Overall
This basic robot is intended for you to create a small autonomous or remote controlled robot. Although the kit includes all essential parts to make an autonomous robot, it is intended to allow you to add your own electronics in order to satisfy your objectives.
- 4WD Mobile platform Motors: 7-12V DC
- Dimensions: 200mm x 170mm x 105mm
Microcontroller
Romeo V2-All in one Controller (R3)
image:RomeoV2_romb0004011.jpg|Front view image:RomeoV2_romb0004012.jpg|Back view
More information about Romeo
Part List
Basic Kit
The following parts are included with the basic platform kit:
Product Code | Name | Unit | Port | Port Type |
---|---|---|---|---|
ROB0003 | 4WD Mobile Platform (Arduino Controller Supported) | 1 | / | / |
DFR0225 | Romeo-All in one Controller | 1 | 20 | digital |
12 | Analog | |||
SER0020 | DF05BB Standard Servo (5kg) | 1 | 1 | digital |
DFR0107 | IR Kit For Arduino | 1 | 1 | digital |
FIT0063 | 10 sets M3 * 10 hexagonal standoffs mounting kit | 1 | / | / |
Upgrade Components
The following parts are included in the upgrade kit, along with all parts in the basic kit:
Product Code | Name | Unit | Port | Port Type |
---|---|---|---|---|
FIT0006 | URM ultrasound mounting bracket | 1 | / | / |
SEN0001 | URM37 V4.0 Ultrasonic Sensor | 1 | 2 | digital |
SEN0019 | Adjustable Infrared Sensor Switch | 3 | 1 for each | digital |
DFR0106 | Light Disc with 7 SMD RGB LED | 2 | 3 for each | digital(PWM) |
TEL0026 | DFRobot Bluetooth V3 | 1 | 1 | Serial |
SER0020 | DF05BB Standard Servo (5kg) | 1 | 1 | digital |
FIT0004 | Pan and Tilt Kit (Black Anodized) (no servos) | 1 | / | / |
Additional Parts Required
In order to build the complete kit, you will need the following additional (basic) tools:
- Wire cutter and wire stripper
- Soldering Iron
- Solder
- Phillips Screw Driver
- Pliers
- 5xAA batteries (1.2V rechargeable or 1.5V alkaline)
Assembly
Although you can develop your own way to build your robot with the kit, this manual will give you a basic guide to assembling the robot.
Basic Platform
Before assembly the motor, you should solder the motor wires to the motor. Please leave a wire length of at least 15-20 cm in order to install to Romeo. Be careful when using a soldering iron, heat shrink tubing is recommended to protect soldered wires.(If you have condition you can use hot glue to fixed the wires) If you do not know how to use a soldering iron, please find professional help.

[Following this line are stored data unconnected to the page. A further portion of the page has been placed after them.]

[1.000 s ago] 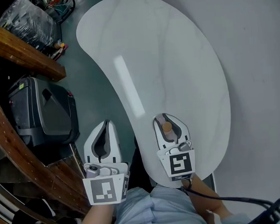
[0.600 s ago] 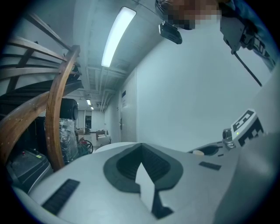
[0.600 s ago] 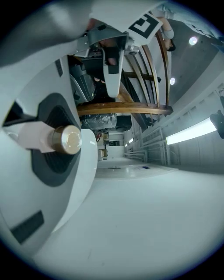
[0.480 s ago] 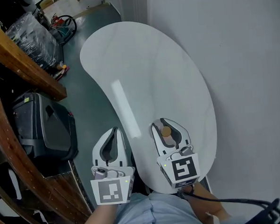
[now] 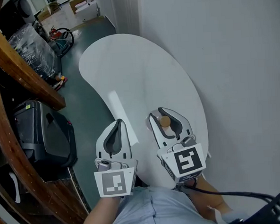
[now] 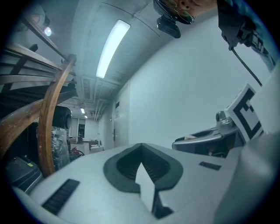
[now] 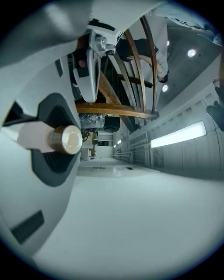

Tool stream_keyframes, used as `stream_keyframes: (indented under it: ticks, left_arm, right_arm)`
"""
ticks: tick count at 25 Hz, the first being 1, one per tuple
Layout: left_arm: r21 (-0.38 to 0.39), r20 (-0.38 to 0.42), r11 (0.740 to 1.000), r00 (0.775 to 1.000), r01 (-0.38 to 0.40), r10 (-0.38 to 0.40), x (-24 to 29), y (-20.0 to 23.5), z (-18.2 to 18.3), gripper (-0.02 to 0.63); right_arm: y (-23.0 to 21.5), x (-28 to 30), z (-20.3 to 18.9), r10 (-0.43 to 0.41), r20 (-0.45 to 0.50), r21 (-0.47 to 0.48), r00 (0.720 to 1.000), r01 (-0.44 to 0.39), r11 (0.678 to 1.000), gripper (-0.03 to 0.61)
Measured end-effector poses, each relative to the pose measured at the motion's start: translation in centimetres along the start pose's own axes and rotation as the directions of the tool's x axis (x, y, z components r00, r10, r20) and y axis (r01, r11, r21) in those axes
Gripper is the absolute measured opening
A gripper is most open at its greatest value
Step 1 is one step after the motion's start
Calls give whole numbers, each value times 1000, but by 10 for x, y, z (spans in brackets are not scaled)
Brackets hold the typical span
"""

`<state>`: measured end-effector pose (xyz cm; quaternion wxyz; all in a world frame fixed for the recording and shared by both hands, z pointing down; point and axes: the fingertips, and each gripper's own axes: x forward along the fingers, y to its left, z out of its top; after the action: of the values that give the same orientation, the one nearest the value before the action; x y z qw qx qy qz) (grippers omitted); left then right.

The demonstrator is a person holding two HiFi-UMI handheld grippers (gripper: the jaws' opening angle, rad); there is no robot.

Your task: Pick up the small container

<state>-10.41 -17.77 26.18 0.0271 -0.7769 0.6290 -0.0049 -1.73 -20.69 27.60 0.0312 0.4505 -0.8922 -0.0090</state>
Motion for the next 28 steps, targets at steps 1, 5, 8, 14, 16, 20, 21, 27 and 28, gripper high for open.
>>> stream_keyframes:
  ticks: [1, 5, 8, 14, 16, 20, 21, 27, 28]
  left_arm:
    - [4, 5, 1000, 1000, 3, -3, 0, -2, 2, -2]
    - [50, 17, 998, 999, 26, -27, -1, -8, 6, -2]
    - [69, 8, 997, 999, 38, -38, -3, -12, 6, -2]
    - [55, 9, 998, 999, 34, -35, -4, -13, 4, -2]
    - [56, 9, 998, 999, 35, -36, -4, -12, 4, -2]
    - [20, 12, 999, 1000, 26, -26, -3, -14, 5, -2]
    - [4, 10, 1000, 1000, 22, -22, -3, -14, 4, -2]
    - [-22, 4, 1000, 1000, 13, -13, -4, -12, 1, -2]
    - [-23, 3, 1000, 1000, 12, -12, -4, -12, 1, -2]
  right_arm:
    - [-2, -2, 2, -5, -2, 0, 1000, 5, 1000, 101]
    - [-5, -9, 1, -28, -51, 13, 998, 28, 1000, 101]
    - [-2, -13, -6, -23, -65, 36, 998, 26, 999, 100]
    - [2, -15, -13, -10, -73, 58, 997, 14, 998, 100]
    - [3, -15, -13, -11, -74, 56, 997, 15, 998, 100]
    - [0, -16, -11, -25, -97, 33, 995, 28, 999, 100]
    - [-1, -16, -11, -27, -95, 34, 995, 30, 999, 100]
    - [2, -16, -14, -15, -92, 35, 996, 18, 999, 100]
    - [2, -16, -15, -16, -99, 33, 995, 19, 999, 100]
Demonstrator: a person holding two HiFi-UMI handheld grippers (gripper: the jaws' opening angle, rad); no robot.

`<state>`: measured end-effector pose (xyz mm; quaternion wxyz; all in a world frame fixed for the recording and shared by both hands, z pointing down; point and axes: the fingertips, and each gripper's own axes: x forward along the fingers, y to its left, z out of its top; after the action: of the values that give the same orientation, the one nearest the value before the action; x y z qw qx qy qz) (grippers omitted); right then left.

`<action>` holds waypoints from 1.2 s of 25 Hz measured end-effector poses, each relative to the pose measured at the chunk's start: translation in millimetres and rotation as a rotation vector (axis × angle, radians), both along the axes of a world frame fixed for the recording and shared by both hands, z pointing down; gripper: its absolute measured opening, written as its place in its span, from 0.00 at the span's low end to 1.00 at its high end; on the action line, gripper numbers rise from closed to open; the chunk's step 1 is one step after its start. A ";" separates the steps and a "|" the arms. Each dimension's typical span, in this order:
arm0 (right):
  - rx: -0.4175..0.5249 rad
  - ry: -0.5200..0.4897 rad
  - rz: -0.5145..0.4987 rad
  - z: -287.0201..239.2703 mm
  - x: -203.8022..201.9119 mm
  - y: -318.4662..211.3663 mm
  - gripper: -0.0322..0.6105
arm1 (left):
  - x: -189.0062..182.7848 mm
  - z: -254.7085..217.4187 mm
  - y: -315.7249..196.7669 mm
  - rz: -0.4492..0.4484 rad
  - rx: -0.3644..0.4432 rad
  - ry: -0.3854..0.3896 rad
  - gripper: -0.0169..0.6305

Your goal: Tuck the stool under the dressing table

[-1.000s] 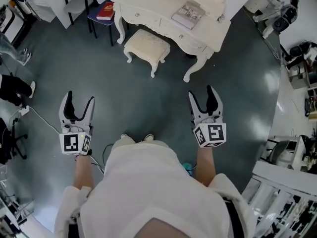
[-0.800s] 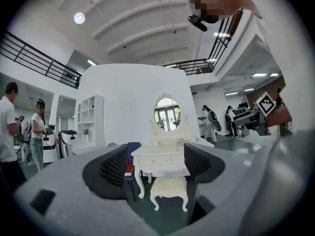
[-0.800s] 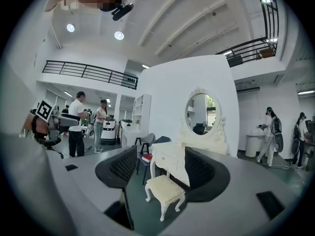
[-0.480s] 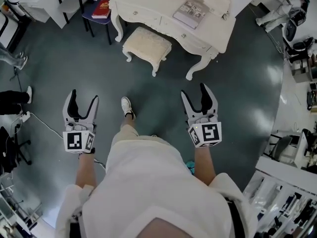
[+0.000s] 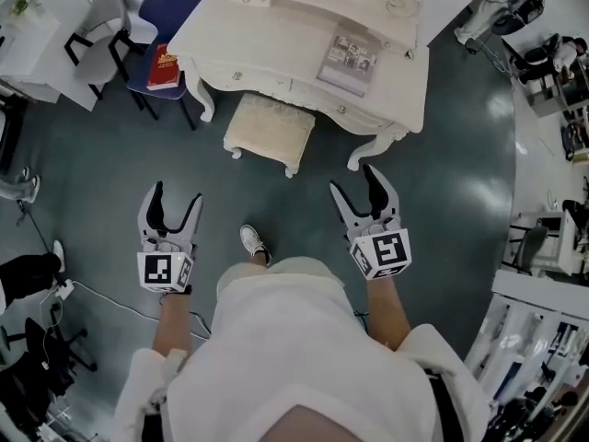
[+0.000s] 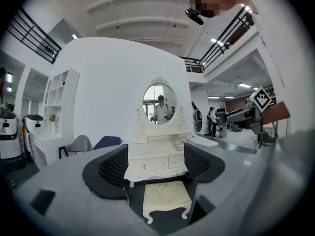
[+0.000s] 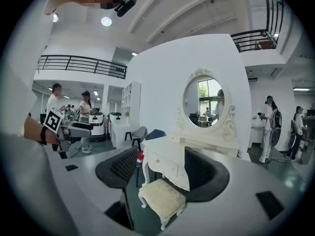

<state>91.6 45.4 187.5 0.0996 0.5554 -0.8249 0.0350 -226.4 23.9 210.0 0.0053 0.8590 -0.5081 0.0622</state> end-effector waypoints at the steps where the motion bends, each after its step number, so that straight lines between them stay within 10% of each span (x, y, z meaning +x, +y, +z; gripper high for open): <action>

Insert the two motors into the frame and using the given truss screws secure it. Note the direction of the motors, ensure the holes line up properly between the motor and truss.
All four motor are installed in the same way mentioned here.
The battery holder is installed with countersunk screws on the fuselage’s lower plate.(tips: you may alternatively use the 7.4V Lipo 2200mAh Battery(FIT0137) at DFRobot to replace the battery holder).
The battery holder uses five AA batteries. You can use 1.2v rechargeable, or 1.5v alkaline batteries. We recommend using rechargeable batteries.
Before assembly the power switch and power jack, you should solder the wires to the switch and jack. Please leave at least 10-15 cm of wire in order to install to battery holder and Romeo. Remember red for positive, black for negative. Again, please be careful when using a soldering iron, heat shrink tubing is recommended to protect soldered parts. If you do not know how to use a soldering iron, please find professional help.
Please install the power switch and power jack on the bezel as pictured below.
Use the screws to connect the fuselage’s lower plate and motor brackets.
Before installing any other parts, you must attach the wheels to the motors. Otherwise you may risk damage to the motor shafts.
Using the screw to fix the side truss to the fuselage’s lower plate.
Use flange screws to fix the fuselage’s upper plate to the side truss.
When installing the fuselage upper plate, make sure the battery cables have been identified and pull the leads out so you can wire them to the Romeo.
Use flange screws to fix the sensor mounting grill to the bracket. This grill is an option to use if you have any other sensors to install.
The copper stand-offs need to be mounted on the fuselage’s upper plate in order to support the top plate.
Use flange screws to fix the IR sensor’s mounting bracket on the top plate.
Use flange screws to fix the top plate on to the Copper stand-offs.
Electronocs and Wiring
1 Power and Switch
Connect the power supply and switch. Remember that red for positive, and black for negative.
2 Motors
Connect the two left motor to M1 and the two right motor to M2. When you connect the motors you should test the motors for each side to ensure they move in the right direction. If not, you should flip the wiring for only one of the motors.
3 IR Remote Control
Connect the IR receiver to digital pin 3, the green line is for data, the black line is for GND, and the red line is for Vcc.
4 IR sensors
Connect the IR sensors to analog pins 2, 3 and 4. You have to re-wire the connectors to fit the analog pins (Notice the wire order). If you don’t want to use the analog pins, you can just plug into digital pins but you should note that in this setup most of the digital pins are used to drive other sensors and the motors.
5 Servo
Connect the servo to digital pin 12, the orange(Blue in picture) line is for the data, the brown(Black in picture) line is for GND, the red line is for Vcc.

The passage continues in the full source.